Wednesday, August 19, 2009

Diminishing Returns on Research Investments

by Daniel L. Bennett

Inside Higher Ed and the CHE both reported on a NBER working paper by James Adams yesterday. Both publications highlighted Adams' finding that scientific research output has declined among public universities. Adams' regression results suggest that
"Research output rises, usually significantly, with tuition plus state appropriations"
However, and perhaps more importantly, he also notes that
"universities are subject to decreasing returns to scale in research, since the sum of the output elasticities of R&D stock, graduate students, and financial resources is less than one"
and that
"Since this is the definition of decreasing returns, one might suppose that beyond the efficient scale, more growth could be obtained at less cost by spreading research funds over a wider range of universities"
Given diminishing returns to scale on research, one might also consider abandonment of the research university model that is one of the drivers of rapid tuition inflation in favor of an old-fashioned teaching university model. Edward Morris -whose employer, Lindenwood University, has been able to offer a private school education at a cost comparable to its Missouri public school counterparts because it focuses on teaching - suggested that "with faculties of hundreds of lesser-known universities jumping into research in recent years, there may be too much research chasing too few good ideas."

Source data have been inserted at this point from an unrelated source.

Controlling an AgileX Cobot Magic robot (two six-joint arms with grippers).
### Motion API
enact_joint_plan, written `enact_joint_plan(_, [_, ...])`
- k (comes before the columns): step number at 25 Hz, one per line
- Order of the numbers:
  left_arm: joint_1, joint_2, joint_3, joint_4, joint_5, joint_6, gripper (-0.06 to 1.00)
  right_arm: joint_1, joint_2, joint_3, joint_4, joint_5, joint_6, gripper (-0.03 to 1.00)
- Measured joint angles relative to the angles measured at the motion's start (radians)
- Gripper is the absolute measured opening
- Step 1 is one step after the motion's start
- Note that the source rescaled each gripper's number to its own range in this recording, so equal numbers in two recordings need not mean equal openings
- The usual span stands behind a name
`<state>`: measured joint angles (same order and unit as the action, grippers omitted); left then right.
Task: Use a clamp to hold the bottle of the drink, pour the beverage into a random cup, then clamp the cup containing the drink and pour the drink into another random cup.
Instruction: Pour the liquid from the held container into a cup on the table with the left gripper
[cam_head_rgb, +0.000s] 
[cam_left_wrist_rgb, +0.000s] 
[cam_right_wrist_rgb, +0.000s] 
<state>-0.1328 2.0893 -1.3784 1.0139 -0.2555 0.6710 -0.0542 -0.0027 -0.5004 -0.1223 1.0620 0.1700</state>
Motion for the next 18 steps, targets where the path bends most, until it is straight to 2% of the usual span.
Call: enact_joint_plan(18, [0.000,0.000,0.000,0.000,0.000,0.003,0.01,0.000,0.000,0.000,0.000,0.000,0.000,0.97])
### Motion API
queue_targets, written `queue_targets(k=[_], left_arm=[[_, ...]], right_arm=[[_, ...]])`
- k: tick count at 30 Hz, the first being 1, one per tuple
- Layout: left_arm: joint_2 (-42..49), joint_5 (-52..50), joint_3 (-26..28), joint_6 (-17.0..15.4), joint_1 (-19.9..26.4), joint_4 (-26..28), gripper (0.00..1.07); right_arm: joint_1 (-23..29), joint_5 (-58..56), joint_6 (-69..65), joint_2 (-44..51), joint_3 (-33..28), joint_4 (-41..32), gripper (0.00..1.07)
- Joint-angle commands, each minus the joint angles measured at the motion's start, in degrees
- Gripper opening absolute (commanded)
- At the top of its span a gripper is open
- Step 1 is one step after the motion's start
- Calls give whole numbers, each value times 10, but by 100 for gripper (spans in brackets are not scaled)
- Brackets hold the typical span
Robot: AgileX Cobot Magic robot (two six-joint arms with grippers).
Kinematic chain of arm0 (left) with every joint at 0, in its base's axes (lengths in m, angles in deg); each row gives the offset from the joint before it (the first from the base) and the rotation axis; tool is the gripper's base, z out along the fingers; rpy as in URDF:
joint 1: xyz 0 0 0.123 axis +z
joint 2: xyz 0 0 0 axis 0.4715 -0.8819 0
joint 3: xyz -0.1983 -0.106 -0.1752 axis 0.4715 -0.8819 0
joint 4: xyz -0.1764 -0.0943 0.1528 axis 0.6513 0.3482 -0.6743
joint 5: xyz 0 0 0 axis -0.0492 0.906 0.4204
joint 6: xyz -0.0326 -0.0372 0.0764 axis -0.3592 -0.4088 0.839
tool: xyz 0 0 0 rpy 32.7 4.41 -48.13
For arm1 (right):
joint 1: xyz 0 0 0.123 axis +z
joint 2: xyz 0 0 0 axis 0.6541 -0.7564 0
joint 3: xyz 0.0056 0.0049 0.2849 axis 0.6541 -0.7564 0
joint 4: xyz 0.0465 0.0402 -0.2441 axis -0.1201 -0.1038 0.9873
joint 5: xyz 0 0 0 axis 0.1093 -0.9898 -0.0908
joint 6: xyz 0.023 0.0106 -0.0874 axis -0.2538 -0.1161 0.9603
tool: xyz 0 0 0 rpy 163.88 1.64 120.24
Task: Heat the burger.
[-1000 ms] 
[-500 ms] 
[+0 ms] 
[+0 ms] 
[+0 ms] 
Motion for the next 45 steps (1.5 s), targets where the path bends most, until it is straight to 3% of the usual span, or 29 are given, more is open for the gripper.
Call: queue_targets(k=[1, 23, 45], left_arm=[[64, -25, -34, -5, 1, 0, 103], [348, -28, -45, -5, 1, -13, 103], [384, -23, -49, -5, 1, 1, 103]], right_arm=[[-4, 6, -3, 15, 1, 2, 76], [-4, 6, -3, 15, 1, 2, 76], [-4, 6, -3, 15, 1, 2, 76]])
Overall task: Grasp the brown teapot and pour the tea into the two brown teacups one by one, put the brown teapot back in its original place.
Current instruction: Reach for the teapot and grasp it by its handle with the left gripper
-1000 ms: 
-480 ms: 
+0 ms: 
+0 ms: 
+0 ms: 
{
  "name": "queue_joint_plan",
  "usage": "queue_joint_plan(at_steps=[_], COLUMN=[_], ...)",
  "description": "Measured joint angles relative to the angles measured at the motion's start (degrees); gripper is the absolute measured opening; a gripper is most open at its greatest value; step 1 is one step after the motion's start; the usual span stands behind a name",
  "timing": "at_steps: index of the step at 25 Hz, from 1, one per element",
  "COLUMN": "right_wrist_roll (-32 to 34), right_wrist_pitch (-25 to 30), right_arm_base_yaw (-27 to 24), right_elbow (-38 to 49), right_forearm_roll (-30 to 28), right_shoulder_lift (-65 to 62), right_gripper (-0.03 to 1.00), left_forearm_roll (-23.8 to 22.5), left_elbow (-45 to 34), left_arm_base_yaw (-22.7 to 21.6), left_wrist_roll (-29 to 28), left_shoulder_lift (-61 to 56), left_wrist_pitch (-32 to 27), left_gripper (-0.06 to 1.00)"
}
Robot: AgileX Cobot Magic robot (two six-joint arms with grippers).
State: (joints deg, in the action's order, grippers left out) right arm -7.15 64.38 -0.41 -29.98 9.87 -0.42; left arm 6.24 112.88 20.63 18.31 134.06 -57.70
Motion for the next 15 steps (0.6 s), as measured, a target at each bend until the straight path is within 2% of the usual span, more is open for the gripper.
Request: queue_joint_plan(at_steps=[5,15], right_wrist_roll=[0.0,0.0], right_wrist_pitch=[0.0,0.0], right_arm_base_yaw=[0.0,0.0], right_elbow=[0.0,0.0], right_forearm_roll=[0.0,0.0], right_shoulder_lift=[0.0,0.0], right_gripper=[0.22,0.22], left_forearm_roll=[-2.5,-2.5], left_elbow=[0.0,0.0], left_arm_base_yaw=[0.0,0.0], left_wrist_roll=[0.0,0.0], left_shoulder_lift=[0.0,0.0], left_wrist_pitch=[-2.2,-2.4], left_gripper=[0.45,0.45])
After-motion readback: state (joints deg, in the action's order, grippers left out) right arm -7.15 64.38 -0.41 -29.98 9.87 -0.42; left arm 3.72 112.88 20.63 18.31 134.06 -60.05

Thomas Sowell, remarked on the one of the adverse affects of the research model, in Inside American Education, stating that
"over the past half-century, one of the most striking results has been that professors have taught fewer and fewer classes, and have done more research."
and that
"More money for higher education will never mean more teaching -much less better teaching - as long as that money goes into reducing teaching loads and financing more research."
A friend of mine - who works for a national public research university as a grant administrator -exemplified this matter by informing me that the stimulus bill nearly doubled the size of the grant that his employer received from a federal agency for research and that, not surprisingly, all of the administrators have since received substantial raises, with no expected increase in research output as a result of the increase in funding. So the mere suggestion that more public subsidies are needed to enhance research output sickens me.

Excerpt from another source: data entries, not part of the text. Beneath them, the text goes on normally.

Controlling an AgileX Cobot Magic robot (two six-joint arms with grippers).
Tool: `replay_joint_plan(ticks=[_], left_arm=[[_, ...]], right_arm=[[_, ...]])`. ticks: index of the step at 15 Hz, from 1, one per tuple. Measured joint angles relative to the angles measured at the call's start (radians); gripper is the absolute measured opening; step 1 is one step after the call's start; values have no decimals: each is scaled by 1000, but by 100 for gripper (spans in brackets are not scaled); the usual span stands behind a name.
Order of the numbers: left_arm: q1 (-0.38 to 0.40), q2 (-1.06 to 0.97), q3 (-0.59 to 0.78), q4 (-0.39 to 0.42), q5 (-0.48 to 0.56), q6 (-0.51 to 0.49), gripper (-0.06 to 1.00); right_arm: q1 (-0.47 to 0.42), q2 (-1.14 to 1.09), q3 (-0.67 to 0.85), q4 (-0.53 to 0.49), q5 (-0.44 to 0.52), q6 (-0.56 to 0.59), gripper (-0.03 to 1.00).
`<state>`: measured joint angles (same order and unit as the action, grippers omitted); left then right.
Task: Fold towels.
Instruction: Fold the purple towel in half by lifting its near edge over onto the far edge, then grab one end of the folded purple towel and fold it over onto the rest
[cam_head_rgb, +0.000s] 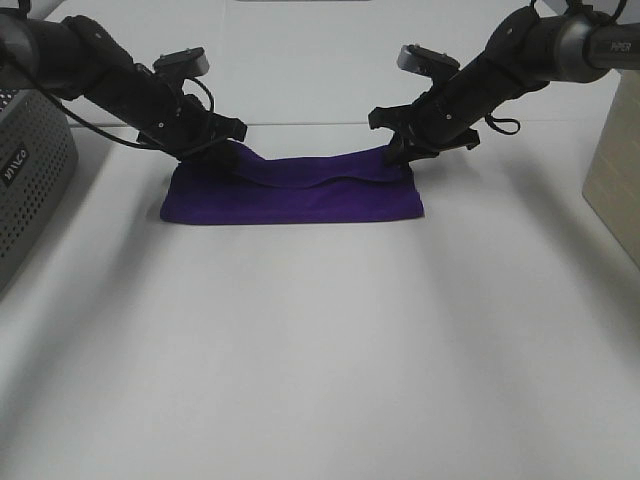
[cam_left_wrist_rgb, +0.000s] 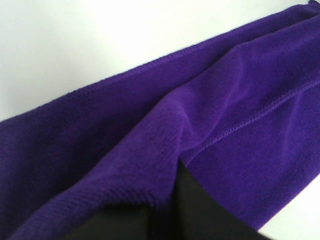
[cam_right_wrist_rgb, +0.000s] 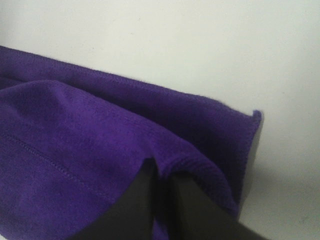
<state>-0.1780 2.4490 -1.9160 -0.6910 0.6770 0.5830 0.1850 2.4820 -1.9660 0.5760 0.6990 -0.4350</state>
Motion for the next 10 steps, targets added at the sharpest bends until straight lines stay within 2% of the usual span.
replay_joint_plan(ticks=[2,5,6,7,10], left_arm=[[0,2,0,8,37,-33,18],[0,-3,0,26,103,-70,60],[0,-12,-5,62,139,-90,70],[0,-26,-12,119,175,-128,74],[0,-81,-40,305,304,-290,76]], right_arm=[[0,0,0,0,1,0,22],[0,1,-2,-22,39,31,58],[0,1,-10,-52,78,54,69],[0,-2,-22,-90,127,62,75],[0,-70,-42,-160,219,92,80]])
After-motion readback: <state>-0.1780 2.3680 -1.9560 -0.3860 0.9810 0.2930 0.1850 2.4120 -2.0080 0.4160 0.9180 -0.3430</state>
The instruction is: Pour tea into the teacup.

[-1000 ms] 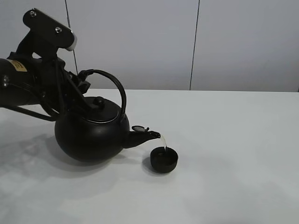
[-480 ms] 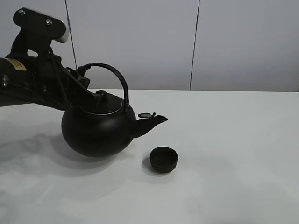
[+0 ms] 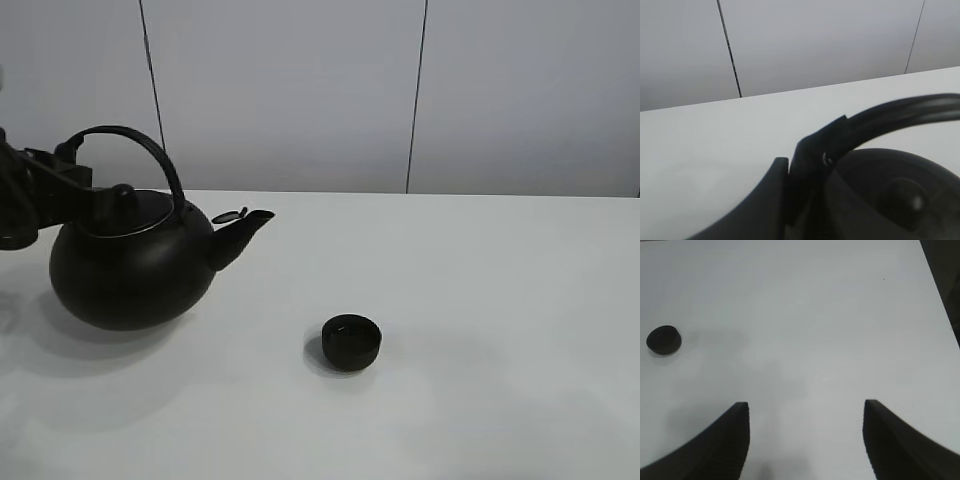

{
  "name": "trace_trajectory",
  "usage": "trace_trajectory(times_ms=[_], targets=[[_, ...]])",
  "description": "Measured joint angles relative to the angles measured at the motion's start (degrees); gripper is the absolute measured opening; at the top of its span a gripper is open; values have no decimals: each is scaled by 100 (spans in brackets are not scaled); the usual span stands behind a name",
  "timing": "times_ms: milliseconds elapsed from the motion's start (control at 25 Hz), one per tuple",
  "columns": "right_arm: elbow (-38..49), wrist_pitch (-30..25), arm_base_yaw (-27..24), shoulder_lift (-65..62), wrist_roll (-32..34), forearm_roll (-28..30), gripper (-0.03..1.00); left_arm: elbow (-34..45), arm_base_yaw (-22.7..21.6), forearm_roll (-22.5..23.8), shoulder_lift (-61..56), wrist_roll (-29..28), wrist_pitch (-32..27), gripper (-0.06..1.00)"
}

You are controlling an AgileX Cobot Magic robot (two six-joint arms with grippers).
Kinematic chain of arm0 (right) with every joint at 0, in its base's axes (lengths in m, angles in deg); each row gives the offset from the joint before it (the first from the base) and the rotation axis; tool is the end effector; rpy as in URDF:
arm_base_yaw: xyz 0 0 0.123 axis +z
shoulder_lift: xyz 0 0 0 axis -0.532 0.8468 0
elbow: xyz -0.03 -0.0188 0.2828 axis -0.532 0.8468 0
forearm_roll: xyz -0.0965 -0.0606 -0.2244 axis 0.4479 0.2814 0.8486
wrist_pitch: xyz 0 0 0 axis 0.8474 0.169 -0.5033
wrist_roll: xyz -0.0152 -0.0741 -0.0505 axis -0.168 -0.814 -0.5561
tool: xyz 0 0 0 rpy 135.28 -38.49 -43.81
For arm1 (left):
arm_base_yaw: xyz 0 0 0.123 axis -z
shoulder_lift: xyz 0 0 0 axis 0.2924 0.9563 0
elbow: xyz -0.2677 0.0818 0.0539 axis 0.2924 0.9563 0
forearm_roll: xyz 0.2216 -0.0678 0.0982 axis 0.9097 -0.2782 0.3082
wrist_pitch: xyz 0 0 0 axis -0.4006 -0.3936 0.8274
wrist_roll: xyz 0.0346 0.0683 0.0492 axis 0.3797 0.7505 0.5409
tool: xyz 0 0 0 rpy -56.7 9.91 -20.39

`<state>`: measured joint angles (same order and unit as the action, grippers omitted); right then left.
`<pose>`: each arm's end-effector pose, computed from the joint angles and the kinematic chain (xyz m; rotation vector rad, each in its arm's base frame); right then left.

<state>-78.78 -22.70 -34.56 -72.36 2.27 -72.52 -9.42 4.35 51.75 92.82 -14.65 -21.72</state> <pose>0.0045 0.0005 0.2674 0.0085 2.1395 -0.0355 0.2637 -0.0918 0.1574 0.2904 1.8123 -0.1302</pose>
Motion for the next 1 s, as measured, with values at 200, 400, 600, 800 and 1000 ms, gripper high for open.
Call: trace_trajectory(times_ms=[200,400,600,800,1000], targets=[[0,0,0,0,0,0,45,338,-286,591,13,-310,417,11],[0,0,0,0,0,0,45,592,-311,755,327,-384,762,11],[0,0,0,0,0,0,45,632,-328,965,539,-398,794,11],[0,0,0,0,0,0,45,632,-328,1116,543,-370,805,11],[0,-6,0,0,0,0,45,632,-328,1345,543,-375,847,15]])
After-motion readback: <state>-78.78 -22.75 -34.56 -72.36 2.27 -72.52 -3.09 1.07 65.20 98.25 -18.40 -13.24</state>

The research emphasis has already provided a major distraction from the "education" portion of higher education, as well as contributed to soaring undergraduate costs --aided significantly by a publish or perish tenure policy and the pursuit of prestige. The focus of higher ed reform should be on increasing the quality of our college grads so that they can compete in the dynamic global world. This can only be achieved by plugging "education" back into the equation of higher education.

4 comments:

capeman said...

Ah, yes, get rid of the research universities. No more Berkeley and UCLA, just Cal State. No more University of Missouri, just Missouri State. Wonderful idea.

Meanwhile, as American academic science declines, other countries are racing to take the lead.

It is nice to hear CCAP announce the goal of destroying the great American public research university model.

Wonderful, just wonderful.

Unknown said...

It is nice to hear CCAP announce the goal of destroying the great American public research university model.